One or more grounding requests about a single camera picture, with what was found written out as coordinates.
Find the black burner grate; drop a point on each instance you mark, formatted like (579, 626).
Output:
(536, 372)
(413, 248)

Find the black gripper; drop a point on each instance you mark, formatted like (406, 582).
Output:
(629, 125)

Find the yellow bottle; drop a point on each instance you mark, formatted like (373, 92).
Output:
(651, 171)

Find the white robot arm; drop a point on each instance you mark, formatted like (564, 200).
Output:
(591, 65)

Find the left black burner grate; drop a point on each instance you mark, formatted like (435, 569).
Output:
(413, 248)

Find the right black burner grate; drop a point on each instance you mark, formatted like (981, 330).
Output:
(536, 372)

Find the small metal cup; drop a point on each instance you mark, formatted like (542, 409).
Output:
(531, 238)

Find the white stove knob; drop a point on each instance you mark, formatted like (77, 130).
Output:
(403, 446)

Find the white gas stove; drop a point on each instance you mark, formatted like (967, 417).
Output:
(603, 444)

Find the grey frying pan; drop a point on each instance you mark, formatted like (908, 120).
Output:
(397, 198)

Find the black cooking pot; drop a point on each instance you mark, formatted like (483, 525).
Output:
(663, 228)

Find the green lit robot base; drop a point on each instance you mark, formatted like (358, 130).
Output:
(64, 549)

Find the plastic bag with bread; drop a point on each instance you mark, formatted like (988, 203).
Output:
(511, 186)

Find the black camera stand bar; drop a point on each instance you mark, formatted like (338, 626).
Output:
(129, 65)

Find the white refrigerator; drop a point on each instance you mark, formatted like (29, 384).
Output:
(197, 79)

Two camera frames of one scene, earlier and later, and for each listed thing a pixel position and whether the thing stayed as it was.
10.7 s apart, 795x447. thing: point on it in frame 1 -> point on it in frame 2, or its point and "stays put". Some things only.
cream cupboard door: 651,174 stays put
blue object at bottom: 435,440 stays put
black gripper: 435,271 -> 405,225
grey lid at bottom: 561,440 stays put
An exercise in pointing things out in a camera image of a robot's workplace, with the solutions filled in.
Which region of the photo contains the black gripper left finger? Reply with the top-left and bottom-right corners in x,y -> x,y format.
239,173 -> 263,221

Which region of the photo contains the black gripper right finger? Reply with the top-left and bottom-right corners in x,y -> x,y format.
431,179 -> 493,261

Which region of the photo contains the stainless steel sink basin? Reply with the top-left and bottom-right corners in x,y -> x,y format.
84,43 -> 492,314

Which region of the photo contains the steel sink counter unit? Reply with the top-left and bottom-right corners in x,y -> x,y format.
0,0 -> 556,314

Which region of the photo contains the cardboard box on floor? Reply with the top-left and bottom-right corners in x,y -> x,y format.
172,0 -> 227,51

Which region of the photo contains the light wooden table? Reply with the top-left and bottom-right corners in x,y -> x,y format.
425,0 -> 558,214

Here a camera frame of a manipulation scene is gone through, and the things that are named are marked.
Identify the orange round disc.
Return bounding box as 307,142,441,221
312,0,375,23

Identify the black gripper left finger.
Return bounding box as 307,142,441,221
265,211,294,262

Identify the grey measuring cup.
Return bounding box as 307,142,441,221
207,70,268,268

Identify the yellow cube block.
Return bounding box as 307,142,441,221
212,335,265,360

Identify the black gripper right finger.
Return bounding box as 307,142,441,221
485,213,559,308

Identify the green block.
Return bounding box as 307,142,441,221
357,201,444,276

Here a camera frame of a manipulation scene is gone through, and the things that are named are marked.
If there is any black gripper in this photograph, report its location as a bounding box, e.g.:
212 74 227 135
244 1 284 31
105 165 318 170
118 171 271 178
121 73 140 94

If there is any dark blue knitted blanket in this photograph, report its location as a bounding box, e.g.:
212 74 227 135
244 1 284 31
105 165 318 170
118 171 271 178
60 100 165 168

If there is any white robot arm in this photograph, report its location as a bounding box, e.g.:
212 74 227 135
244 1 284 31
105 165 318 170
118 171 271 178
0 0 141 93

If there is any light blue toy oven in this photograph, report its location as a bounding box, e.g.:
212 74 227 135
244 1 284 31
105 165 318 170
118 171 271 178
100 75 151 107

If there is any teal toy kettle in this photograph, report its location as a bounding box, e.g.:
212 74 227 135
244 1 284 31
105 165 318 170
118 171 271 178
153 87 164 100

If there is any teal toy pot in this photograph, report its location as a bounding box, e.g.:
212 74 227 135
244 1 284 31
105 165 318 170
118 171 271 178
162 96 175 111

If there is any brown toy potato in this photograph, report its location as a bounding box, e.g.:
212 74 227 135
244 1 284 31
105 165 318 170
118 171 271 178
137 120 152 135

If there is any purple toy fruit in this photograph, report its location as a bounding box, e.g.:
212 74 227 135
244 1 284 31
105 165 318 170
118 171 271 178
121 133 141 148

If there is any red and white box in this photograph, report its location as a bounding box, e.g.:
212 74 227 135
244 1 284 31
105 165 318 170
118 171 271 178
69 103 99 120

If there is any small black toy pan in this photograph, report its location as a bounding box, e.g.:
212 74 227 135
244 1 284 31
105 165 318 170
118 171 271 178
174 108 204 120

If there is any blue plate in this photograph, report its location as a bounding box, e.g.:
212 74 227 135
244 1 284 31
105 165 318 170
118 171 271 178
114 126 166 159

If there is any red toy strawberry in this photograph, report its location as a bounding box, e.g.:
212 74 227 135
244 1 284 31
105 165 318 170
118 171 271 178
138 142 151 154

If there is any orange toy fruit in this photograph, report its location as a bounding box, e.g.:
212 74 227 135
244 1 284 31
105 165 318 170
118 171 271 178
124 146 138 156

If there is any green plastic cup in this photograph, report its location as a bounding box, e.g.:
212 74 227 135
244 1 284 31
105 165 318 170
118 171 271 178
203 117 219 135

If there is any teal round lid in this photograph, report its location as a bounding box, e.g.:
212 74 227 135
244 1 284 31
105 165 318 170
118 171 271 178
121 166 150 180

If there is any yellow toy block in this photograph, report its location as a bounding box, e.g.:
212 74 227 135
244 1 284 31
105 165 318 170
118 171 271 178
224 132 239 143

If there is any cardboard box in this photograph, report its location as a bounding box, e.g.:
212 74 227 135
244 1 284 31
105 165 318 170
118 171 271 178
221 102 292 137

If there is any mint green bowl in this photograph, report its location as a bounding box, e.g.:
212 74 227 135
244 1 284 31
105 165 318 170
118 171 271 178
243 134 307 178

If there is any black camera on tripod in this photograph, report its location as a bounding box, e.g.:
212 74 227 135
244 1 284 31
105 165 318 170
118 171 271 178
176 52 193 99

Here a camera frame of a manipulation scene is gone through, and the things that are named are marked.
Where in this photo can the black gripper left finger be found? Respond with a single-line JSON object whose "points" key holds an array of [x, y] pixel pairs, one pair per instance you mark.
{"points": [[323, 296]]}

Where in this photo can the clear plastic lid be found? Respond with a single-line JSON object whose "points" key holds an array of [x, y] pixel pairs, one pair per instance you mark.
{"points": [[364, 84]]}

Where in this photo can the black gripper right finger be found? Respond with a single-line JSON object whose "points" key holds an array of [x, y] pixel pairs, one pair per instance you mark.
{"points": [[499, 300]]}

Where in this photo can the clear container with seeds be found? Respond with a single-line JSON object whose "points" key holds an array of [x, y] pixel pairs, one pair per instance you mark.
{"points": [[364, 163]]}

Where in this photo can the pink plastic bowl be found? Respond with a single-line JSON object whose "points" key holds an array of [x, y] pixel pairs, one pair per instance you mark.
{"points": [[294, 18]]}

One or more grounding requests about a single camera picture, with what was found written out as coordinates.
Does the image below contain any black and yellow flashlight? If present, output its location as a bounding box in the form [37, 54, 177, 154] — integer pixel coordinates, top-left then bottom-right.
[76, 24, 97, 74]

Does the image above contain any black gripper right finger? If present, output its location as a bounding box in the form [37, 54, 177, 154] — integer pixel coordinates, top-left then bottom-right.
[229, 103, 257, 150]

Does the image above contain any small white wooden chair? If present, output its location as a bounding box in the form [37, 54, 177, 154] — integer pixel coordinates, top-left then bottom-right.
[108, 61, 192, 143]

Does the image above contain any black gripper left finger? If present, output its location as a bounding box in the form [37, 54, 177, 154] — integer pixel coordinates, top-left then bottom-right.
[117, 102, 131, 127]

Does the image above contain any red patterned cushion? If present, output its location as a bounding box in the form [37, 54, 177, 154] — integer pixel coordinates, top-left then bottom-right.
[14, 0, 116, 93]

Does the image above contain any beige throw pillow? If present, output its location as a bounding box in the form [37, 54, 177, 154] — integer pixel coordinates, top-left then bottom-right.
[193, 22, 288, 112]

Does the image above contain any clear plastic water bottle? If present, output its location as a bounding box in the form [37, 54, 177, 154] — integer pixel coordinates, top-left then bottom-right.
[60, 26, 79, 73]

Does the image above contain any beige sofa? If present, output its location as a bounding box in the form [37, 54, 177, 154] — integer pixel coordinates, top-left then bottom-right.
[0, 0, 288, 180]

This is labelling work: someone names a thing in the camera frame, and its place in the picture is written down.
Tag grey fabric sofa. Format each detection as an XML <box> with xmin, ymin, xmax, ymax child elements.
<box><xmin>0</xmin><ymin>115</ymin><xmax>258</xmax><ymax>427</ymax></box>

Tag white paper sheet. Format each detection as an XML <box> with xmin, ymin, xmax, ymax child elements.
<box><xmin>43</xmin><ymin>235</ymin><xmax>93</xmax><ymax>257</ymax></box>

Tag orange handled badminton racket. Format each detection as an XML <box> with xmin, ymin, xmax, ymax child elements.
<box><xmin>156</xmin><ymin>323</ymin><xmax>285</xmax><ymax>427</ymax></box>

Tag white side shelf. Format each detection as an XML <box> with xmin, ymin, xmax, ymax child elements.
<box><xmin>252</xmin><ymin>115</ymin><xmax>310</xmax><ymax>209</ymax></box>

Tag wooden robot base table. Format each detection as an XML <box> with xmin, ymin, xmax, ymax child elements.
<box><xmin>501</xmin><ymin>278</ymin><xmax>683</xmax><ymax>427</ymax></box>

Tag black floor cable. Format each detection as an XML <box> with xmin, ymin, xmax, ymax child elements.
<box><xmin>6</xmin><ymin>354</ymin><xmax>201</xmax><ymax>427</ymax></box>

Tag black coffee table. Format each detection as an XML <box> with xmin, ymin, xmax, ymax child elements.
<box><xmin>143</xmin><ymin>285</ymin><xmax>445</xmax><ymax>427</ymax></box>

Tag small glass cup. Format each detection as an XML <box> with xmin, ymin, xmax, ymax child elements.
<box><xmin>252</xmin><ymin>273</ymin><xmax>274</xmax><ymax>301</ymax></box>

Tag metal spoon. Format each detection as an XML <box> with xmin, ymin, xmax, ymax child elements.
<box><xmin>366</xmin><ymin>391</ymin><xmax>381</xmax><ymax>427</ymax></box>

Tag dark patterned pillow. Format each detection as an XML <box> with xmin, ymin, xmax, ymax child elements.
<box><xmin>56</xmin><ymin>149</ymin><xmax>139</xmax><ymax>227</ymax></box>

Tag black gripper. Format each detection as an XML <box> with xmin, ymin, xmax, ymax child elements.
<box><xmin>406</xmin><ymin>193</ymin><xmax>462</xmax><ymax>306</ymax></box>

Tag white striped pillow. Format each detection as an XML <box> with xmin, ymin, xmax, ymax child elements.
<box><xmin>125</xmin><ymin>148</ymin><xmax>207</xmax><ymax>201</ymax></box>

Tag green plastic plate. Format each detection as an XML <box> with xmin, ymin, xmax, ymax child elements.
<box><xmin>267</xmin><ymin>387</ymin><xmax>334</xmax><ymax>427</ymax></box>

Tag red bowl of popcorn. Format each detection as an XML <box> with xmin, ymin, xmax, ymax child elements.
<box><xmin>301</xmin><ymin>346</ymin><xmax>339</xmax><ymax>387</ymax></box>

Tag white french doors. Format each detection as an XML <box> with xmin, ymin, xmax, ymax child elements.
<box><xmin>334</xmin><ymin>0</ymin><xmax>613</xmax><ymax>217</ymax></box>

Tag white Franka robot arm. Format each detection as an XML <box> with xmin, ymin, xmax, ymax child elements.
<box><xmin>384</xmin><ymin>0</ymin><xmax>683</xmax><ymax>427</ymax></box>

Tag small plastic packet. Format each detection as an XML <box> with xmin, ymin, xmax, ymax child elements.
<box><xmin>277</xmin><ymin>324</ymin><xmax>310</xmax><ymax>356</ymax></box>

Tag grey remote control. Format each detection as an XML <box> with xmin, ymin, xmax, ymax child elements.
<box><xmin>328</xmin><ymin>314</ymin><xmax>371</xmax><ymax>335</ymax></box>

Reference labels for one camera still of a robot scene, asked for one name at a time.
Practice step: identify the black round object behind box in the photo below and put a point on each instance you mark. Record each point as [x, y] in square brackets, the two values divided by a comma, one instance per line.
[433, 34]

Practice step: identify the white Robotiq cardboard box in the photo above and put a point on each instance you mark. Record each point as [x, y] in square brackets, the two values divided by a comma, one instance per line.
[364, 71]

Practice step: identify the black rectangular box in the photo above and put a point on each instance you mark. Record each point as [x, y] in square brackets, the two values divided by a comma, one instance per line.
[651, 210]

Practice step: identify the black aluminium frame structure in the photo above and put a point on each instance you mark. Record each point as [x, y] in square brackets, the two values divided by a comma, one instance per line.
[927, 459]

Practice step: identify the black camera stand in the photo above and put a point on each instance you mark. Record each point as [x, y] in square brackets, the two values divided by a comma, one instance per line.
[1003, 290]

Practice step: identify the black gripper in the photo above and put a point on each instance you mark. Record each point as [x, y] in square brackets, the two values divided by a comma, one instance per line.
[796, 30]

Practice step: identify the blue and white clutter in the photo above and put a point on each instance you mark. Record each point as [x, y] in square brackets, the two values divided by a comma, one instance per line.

### About this exercise
Where a line of the records contains the word "grate", copy that line.

### Task output
Find the black burner grate; drop a point on each instance you mark, formatted like (579, 626).
Find the left black burner grate; drop a point on each instance you mark, formatted like (435, 569).
Find the right black burner grate; drop a point on each instance you mark, formatted like (981, 330).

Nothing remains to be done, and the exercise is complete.